Minn.Stat. § 60A.09, subd. 4a (1996). The first company may be released from liability only if the insured consents in a signed writing to a release of the first company, and if the insured has been "informed in writing by the insurer of the circumstances relating to and the effect of the assumption * * *." Id. This signed writing must also be filed and approved by the commissioner. Id.

[7] The court of appeals also held that it was a question of fact for the jury whether William Meade was in fact acting as an agent of National. This issue was not raised before the court of appeals nor is it relevant to the outcome of this case. The Eplands sued William Meade, Meade Insurance Agency, and the three insurance companies, but nowhere in their complaint do they state any claims against the insurance companies that are based on the companies' vicarious liability for the actions of William Meade.

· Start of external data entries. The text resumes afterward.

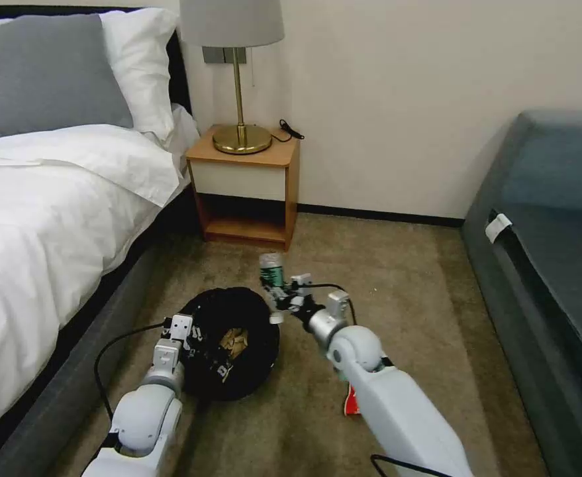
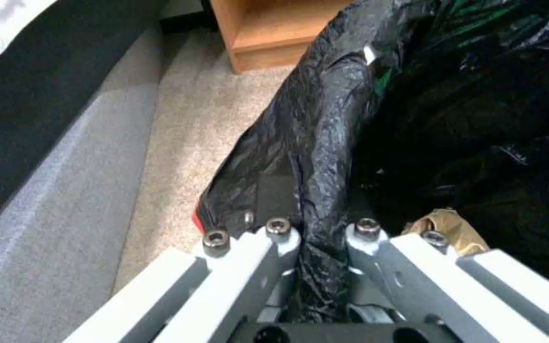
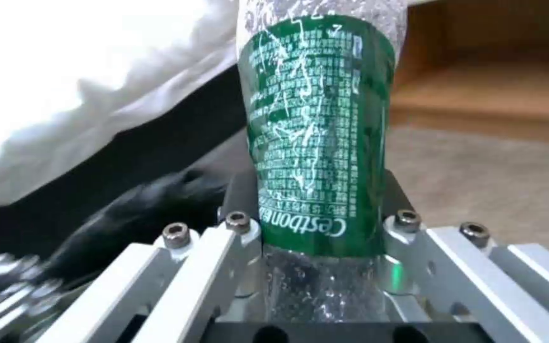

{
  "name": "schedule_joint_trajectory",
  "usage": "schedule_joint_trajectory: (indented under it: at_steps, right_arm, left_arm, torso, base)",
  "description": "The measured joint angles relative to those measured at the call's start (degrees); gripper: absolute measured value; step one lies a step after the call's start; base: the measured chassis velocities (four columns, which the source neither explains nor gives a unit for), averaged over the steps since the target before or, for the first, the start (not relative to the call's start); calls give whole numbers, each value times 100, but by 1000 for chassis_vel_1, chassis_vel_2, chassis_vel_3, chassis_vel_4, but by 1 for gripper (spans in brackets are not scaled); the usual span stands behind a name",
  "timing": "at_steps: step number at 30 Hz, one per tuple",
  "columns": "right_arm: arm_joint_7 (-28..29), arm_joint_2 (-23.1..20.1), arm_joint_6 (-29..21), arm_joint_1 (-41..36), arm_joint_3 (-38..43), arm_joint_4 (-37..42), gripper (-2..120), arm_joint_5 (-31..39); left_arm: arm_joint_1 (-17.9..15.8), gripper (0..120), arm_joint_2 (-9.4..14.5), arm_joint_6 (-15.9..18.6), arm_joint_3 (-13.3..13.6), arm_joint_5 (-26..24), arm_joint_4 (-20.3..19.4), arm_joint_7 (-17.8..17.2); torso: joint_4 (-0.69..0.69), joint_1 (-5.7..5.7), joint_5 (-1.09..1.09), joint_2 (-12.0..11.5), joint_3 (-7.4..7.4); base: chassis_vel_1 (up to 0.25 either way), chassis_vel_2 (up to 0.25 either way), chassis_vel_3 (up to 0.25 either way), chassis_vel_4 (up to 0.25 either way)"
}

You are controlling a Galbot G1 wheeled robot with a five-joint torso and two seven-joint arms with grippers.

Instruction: Pick up the trash bin, then pick up the garbage on the floor and place it into the trash bin.

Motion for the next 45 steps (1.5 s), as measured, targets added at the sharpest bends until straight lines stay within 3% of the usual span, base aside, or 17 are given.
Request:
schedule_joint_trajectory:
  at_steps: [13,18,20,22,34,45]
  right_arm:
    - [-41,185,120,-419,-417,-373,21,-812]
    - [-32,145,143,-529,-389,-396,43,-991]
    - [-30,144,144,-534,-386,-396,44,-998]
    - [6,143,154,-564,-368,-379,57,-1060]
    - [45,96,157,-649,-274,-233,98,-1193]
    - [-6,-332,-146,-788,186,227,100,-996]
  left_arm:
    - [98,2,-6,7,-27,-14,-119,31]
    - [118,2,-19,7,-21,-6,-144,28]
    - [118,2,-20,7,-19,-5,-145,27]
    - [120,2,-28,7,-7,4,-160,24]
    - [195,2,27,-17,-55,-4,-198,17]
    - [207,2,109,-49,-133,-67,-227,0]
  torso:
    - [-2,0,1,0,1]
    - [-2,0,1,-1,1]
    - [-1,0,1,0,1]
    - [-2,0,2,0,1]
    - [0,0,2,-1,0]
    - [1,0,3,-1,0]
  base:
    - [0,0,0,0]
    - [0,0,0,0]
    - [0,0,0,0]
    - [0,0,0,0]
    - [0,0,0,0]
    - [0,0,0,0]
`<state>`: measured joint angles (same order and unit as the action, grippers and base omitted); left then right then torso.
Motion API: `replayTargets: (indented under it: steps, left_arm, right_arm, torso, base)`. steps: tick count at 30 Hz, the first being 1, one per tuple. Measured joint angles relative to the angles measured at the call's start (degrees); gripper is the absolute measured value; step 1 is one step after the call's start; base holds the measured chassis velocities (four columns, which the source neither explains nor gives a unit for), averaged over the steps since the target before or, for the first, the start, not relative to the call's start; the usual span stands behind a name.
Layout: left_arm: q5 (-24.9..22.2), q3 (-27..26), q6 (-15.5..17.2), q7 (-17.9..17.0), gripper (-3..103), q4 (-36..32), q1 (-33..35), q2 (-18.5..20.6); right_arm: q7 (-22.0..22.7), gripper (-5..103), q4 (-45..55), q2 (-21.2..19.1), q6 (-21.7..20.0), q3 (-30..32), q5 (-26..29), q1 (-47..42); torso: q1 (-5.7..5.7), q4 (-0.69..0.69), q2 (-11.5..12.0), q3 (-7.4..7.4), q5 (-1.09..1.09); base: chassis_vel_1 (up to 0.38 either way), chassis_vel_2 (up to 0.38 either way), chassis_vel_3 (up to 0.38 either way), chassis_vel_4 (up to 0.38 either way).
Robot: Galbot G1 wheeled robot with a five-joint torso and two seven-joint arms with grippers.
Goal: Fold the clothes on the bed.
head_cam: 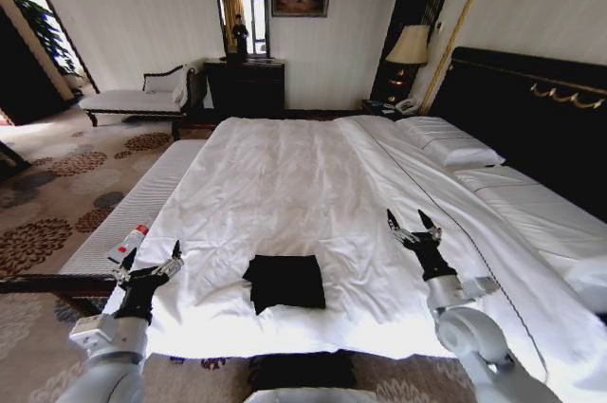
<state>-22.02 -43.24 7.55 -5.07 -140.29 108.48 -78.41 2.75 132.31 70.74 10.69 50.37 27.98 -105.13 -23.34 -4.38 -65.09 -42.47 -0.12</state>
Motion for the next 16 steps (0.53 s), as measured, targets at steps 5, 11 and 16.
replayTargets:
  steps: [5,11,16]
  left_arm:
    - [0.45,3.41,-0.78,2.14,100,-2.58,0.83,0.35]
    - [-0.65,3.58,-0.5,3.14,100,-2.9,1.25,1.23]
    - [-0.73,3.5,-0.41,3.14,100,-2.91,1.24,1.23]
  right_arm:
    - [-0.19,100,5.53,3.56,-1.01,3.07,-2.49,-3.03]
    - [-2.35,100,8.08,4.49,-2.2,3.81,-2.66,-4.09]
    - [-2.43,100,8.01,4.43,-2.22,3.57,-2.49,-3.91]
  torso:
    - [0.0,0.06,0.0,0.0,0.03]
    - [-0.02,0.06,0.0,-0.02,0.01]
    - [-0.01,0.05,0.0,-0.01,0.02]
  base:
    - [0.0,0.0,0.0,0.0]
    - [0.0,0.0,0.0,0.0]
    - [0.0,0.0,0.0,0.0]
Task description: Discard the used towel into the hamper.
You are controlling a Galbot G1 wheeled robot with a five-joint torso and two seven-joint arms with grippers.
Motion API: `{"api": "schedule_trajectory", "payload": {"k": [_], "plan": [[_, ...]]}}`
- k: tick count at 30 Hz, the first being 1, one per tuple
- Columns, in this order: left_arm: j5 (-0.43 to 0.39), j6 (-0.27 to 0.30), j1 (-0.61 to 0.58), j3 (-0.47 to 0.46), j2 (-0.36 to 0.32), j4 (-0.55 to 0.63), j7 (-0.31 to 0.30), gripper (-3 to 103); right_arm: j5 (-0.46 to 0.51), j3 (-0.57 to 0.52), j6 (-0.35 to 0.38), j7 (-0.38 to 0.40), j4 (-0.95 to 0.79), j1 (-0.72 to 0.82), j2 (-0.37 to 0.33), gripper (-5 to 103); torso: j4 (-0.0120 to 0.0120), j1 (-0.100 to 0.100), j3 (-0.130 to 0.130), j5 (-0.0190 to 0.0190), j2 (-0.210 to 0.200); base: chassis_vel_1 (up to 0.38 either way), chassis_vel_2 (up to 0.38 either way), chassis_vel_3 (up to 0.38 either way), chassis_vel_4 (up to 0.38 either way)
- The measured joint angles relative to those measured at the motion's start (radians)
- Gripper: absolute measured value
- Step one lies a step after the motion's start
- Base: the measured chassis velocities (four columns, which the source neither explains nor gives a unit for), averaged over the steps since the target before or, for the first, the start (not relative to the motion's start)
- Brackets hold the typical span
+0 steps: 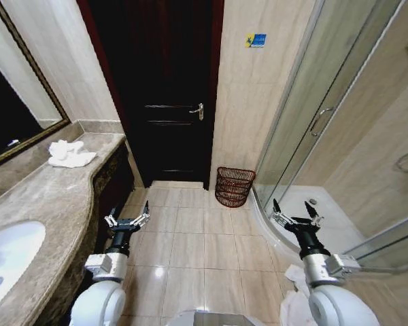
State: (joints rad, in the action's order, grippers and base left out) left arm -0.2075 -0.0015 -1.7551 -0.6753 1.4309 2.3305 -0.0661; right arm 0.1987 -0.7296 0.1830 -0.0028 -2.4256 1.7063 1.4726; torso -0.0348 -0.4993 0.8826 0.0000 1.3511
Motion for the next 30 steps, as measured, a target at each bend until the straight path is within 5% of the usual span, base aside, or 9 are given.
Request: {"api": "schedule_trajectory", "payload": {"k": [30], "plan": [[0.005, -0.028, -0.016, -0.006, 0.008, -0.011, -0.003, 100, 0.004, 0.002, -0.006, -0.004, 0.008, -0.002, -0.002, 100, -0.0003, 0.000, -0.001, 0.0000, -0.001, -0.041, 0.121, 0.122, -0.042]]}}
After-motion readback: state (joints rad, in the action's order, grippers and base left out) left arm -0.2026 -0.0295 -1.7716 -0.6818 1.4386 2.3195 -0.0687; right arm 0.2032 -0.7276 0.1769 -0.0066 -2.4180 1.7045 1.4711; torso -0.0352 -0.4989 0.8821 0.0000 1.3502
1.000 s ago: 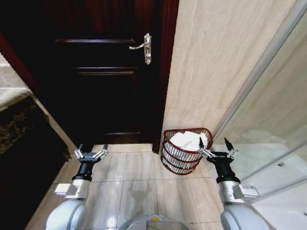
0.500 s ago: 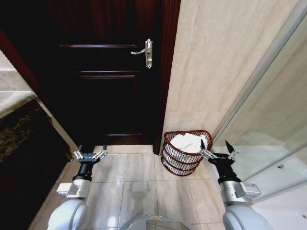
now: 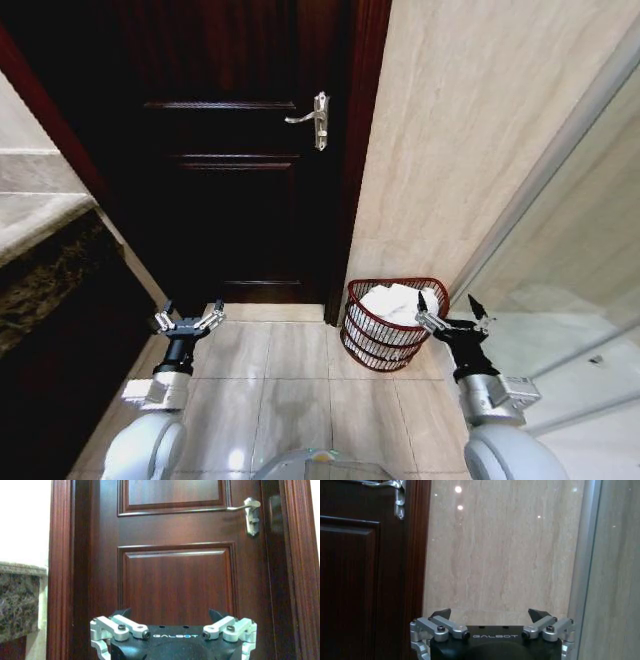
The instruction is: Discard the used towel into the hamper.
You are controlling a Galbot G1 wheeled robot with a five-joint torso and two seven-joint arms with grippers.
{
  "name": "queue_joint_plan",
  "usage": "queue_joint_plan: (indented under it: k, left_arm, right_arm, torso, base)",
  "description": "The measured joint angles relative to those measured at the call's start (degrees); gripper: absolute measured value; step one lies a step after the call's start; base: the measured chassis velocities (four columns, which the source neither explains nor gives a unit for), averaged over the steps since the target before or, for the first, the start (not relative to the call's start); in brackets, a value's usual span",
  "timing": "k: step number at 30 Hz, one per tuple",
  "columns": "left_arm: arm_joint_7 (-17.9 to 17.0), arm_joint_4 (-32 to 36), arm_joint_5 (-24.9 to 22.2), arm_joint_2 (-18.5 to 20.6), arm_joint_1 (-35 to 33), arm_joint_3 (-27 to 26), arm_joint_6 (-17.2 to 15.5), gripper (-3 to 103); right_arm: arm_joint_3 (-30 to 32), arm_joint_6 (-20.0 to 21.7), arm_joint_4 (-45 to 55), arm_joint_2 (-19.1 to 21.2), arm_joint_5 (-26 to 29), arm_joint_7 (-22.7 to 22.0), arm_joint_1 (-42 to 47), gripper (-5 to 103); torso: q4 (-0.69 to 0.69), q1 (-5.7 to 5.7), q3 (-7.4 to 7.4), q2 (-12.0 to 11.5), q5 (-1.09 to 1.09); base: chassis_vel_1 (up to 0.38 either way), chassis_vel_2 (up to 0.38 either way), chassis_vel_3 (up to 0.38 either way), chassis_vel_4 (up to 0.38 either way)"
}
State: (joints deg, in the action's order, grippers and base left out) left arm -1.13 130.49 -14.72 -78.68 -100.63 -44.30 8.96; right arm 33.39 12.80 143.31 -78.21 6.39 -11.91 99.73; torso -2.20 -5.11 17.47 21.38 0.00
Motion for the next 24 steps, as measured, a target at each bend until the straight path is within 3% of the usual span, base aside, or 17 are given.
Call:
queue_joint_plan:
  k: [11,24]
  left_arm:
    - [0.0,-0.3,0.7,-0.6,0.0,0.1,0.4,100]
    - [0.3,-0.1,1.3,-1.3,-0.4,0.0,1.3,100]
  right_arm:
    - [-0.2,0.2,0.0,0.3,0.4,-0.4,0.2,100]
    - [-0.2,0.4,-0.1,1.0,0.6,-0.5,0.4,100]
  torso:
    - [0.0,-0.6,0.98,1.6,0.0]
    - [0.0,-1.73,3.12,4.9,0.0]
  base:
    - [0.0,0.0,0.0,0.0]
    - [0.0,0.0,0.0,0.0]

The Eplands have already settled their claims with Meade and Meade Insurance Agency, and the claims against them were dismissed. While it is true that the release of Meade and Meade Insurance Agency was a Pierringer release, that is, it reserved the balance of the cause of action against the nonsettling defendants, Reedon of Faribault, Inc. v. Fidelity and Guar. Ins. Underwriters, Inc., 418 N.W.2d 488, 490 (Minn.1988), there were no causes of action against the insurance companies arising from William Meade's actions to be preserved in this case. Thus, while William Meade's agency status remains unresolved, the resolution of that fact question is simply not relevant to the outcome of the issues before us.

[8] As a general rule, we prefer not to reverse a correct decision simply because it was based on the wrong theory. Schweich v. Ziegler, Inc., 463 N.W.2d 722, 728 (Minn.1990).